§ **PROBLEM DETAILS**: Within the records, find every line that includes the word "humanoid" and copy it.

***** THE INPUT *****

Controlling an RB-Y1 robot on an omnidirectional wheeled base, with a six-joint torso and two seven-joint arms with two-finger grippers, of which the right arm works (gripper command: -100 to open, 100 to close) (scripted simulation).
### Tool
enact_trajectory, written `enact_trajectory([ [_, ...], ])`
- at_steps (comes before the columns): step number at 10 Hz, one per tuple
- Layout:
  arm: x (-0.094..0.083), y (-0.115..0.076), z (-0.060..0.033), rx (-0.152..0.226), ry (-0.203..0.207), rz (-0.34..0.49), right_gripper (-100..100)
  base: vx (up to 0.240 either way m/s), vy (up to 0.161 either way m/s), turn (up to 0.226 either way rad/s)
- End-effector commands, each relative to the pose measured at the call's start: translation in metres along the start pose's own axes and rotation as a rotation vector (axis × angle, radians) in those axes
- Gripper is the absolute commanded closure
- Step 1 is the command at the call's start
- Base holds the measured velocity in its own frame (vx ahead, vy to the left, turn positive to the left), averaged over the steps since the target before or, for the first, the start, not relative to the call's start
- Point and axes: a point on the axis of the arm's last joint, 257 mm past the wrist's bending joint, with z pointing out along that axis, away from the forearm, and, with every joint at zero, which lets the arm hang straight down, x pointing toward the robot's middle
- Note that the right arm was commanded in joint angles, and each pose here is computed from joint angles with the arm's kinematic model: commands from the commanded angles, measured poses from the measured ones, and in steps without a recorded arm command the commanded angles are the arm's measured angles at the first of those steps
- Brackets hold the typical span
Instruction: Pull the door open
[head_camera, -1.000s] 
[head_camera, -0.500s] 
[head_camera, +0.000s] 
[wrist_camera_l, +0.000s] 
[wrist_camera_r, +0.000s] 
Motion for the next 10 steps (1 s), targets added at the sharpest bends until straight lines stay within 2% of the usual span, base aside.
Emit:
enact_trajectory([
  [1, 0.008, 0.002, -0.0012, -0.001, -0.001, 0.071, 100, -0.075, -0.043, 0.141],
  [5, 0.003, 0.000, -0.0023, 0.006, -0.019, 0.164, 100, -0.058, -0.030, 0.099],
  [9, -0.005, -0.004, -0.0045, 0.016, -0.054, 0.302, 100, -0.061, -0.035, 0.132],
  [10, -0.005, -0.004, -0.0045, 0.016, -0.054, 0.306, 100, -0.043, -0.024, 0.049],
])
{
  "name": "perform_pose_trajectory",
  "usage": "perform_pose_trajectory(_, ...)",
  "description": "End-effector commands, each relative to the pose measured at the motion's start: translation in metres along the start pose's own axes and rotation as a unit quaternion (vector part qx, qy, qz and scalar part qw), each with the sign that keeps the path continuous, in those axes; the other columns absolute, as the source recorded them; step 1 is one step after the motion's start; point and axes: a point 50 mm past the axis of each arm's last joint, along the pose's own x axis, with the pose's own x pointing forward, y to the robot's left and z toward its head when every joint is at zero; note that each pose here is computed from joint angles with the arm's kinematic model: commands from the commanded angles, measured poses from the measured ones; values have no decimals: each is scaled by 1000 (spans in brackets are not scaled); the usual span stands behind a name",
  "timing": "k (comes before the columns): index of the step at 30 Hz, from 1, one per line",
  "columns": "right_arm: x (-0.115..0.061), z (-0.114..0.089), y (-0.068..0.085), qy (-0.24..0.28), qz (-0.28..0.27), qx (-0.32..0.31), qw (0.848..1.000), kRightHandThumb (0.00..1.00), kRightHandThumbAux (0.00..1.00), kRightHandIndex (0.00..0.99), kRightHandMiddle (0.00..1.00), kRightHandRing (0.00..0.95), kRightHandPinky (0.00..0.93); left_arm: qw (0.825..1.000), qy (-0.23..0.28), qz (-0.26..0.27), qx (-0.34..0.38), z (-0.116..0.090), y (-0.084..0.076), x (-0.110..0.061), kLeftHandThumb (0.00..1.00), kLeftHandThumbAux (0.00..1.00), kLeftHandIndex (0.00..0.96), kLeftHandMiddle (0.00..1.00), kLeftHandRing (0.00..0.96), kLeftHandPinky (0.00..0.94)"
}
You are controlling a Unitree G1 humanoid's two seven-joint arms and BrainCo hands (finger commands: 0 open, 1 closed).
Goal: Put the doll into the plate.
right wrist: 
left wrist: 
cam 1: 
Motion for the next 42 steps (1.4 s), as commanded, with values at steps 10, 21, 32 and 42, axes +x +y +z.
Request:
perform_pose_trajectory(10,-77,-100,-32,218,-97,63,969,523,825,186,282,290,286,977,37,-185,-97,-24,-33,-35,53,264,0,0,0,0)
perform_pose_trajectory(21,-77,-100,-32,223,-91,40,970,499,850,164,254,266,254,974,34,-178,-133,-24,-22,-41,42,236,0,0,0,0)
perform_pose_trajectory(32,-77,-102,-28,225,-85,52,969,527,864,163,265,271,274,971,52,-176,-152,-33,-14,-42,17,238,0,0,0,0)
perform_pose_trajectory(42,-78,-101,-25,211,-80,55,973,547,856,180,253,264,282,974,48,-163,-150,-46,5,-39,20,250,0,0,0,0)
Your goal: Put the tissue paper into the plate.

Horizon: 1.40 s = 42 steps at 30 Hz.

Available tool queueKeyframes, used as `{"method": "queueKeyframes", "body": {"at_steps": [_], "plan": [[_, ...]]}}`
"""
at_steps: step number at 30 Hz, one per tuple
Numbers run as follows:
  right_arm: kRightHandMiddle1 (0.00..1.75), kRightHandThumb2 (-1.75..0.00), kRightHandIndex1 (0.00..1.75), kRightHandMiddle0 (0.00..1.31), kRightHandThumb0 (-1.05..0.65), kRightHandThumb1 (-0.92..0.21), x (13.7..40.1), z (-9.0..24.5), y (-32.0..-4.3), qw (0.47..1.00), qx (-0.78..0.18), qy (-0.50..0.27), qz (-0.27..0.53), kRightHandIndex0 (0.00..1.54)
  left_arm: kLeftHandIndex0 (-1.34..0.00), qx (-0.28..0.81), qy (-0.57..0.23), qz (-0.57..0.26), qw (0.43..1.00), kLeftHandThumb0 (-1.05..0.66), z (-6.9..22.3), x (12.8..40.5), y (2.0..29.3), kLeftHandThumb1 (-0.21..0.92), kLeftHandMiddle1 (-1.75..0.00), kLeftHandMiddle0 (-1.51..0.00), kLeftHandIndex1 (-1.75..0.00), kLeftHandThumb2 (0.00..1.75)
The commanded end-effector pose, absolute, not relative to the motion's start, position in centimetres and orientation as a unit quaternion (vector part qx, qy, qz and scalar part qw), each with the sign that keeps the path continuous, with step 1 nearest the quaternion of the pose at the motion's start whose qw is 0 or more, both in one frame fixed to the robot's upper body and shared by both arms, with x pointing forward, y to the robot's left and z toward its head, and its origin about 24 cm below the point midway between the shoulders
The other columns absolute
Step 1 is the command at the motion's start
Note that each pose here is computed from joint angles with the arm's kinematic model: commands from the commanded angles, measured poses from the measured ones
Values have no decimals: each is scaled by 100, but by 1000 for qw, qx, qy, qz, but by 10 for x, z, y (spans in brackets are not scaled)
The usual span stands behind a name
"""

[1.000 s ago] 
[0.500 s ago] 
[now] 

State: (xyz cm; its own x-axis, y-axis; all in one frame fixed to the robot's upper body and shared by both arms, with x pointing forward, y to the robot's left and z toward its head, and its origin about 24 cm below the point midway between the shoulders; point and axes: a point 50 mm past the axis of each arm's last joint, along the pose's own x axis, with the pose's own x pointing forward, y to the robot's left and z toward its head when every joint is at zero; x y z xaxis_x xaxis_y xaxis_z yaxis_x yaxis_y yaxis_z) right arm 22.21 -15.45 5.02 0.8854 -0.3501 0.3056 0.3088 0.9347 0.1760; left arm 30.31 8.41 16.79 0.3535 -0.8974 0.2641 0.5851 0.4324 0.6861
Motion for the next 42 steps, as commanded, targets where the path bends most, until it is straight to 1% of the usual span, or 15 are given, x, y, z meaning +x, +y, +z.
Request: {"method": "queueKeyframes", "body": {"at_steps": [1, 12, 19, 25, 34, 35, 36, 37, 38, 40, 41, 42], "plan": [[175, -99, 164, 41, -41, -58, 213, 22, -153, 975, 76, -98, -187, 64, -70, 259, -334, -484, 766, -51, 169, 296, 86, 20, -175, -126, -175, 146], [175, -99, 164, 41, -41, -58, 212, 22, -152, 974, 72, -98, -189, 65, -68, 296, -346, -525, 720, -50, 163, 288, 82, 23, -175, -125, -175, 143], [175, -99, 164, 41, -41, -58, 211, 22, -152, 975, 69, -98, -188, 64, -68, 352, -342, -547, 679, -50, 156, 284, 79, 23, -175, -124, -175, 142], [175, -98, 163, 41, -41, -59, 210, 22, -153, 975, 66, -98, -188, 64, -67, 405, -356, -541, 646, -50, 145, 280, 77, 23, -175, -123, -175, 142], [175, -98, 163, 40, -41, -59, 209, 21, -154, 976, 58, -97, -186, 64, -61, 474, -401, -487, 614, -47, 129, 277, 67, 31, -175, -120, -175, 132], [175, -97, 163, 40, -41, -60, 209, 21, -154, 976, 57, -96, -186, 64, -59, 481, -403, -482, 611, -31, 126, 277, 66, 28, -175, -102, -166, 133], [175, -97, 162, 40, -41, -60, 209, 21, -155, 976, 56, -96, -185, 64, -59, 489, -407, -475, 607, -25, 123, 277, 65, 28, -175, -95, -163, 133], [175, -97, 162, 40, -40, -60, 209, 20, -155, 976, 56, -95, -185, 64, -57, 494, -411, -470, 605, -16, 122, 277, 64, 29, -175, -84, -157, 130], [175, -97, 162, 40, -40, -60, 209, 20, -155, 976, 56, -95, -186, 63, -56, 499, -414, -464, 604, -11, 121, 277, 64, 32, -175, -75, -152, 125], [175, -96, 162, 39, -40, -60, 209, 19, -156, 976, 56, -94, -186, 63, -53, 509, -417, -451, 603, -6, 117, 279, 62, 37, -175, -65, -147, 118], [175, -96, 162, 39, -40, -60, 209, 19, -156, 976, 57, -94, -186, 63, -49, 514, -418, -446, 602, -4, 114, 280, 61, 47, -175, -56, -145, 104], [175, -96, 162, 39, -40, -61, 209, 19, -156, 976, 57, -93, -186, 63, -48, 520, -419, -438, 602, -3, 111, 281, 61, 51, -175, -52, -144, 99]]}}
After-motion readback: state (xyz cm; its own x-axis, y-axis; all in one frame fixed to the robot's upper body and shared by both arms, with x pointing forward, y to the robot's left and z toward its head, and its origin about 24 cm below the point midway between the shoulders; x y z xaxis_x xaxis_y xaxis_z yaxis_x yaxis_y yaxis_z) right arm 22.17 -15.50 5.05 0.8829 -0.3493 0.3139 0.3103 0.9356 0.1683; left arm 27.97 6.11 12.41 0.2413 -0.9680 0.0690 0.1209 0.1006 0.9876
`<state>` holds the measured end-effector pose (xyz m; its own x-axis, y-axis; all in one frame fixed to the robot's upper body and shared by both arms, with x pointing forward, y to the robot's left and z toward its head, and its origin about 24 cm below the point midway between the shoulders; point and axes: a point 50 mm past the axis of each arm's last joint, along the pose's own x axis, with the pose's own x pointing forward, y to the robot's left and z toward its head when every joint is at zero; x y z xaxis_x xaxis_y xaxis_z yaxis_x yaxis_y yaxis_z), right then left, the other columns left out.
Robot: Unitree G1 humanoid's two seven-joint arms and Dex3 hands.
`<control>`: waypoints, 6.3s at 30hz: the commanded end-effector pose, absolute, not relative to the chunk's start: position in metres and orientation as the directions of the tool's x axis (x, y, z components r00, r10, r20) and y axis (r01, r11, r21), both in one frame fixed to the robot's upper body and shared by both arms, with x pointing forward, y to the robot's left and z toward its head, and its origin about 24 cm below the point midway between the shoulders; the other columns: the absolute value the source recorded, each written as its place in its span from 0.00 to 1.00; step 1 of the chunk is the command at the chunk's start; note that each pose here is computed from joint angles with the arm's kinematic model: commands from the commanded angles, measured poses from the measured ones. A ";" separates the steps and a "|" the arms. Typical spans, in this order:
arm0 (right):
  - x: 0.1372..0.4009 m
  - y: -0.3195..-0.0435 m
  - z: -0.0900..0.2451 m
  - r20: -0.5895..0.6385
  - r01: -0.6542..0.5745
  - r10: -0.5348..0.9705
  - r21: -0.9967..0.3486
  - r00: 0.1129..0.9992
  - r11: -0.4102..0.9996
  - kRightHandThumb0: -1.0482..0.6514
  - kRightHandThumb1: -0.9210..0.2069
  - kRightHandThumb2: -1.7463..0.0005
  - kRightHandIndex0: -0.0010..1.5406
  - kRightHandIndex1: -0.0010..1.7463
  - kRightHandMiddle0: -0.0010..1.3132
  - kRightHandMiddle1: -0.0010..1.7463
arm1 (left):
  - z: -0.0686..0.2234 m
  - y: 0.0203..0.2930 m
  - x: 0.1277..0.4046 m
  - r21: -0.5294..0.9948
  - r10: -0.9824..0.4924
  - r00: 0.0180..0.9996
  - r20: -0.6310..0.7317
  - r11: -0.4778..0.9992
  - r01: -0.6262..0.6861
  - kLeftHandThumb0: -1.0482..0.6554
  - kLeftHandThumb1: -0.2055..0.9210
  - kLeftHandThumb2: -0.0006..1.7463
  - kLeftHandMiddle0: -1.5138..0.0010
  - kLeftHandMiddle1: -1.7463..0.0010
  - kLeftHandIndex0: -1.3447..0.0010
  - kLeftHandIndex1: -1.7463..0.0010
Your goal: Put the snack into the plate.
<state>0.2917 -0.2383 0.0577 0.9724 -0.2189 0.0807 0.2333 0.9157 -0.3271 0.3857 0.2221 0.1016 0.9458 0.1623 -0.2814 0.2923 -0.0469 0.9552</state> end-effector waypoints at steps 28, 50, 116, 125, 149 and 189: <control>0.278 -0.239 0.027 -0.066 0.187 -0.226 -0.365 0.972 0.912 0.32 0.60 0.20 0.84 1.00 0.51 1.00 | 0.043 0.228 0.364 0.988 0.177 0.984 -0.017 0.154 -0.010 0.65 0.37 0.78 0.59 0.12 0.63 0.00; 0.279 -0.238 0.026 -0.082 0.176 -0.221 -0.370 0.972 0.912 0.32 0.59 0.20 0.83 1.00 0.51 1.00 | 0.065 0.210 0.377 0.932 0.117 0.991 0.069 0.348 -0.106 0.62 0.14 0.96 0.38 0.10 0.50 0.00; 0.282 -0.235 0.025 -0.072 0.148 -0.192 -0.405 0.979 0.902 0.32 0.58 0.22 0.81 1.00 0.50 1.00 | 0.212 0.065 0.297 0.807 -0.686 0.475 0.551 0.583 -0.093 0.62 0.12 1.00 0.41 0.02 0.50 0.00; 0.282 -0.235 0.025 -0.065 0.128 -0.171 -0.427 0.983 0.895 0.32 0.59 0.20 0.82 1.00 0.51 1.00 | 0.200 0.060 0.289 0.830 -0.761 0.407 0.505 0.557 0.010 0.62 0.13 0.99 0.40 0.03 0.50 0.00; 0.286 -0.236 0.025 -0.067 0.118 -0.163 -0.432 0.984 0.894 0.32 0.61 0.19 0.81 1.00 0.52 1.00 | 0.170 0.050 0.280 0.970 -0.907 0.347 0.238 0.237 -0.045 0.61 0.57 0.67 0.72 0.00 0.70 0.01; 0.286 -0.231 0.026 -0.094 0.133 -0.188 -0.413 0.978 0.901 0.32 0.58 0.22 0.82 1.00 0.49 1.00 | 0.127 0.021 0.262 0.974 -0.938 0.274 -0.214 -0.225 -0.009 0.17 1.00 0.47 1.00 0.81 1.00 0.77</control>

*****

§ **SOLUTION TO THIS TASK**:
You are controlling a Unitree G1 humanoid's two seven-joint arms and BrainCo hands (finger commands: 0 open, 1 closed).
Robot: Unitree G1 humanoid's two seven-joint arms and Dex3 hands.

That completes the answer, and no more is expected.